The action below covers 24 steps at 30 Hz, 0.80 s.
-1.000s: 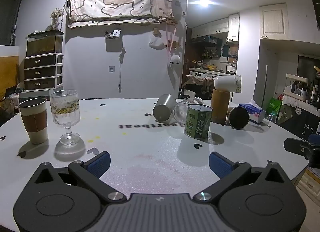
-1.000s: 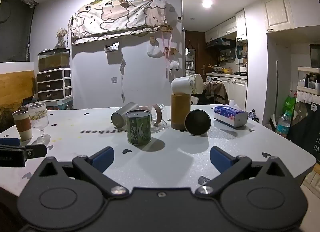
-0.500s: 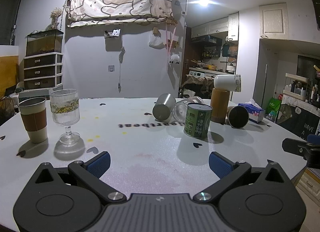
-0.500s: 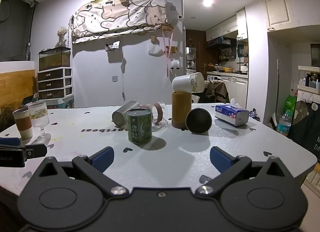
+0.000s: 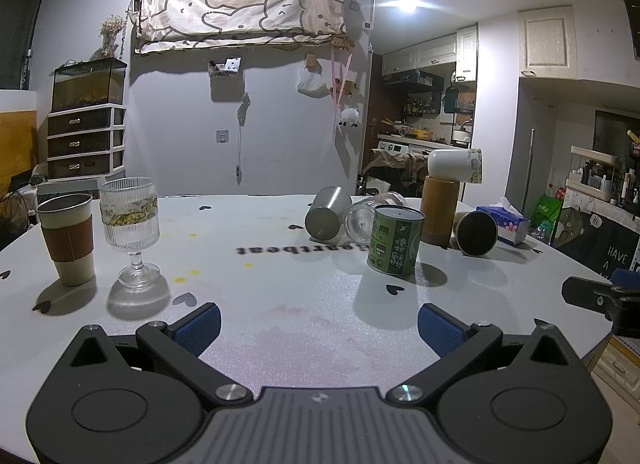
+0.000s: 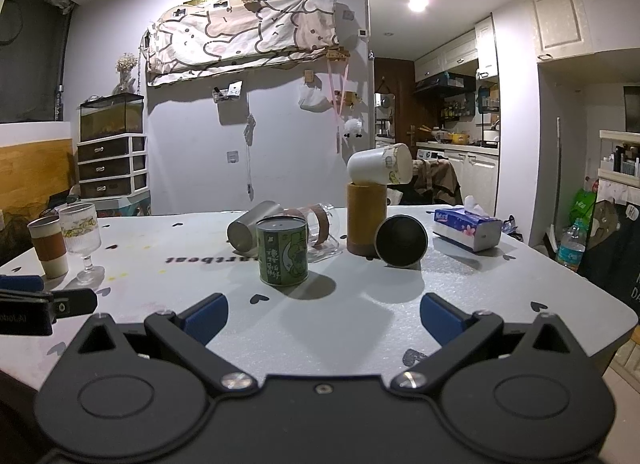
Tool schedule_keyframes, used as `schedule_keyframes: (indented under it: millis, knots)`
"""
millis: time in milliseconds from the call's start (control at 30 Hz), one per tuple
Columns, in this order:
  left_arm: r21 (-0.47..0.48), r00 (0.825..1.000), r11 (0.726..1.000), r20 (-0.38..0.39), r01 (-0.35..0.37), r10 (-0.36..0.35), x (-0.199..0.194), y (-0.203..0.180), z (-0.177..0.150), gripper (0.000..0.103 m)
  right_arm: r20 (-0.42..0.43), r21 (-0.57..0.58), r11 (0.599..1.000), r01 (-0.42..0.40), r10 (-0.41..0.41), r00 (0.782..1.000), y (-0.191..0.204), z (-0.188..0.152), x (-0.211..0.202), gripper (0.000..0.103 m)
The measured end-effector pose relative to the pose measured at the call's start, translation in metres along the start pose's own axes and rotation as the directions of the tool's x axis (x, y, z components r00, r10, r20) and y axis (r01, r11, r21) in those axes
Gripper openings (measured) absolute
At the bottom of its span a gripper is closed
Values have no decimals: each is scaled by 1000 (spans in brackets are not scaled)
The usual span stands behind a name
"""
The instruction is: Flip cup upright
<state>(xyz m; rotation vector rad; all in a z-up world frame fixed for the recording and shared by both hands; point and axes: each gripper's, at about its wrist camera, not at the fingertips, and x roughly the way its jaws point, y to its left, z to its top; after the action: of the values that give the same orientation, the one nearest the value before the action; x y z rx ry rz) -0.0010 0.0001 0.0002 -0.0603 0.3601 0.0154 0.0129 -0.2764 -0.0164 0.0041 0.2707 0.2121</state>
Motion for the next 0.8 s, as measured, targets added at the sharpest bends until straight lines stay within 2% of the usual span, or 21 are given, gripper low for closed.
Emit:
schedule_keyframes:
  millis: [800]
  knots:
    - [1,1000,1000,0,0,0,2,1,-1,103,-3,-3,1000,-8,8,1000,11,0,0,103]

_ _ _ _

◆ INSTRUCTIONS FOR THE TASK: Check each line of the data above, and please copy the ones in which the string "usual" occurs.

◆ REPLY:
The usual span stands behind a name
Motion for the next 0.8 s, as measured, targets added at the sharpest bends until straight lines stay within 2% of the usual span, or 21 are given, gripper low for closed.

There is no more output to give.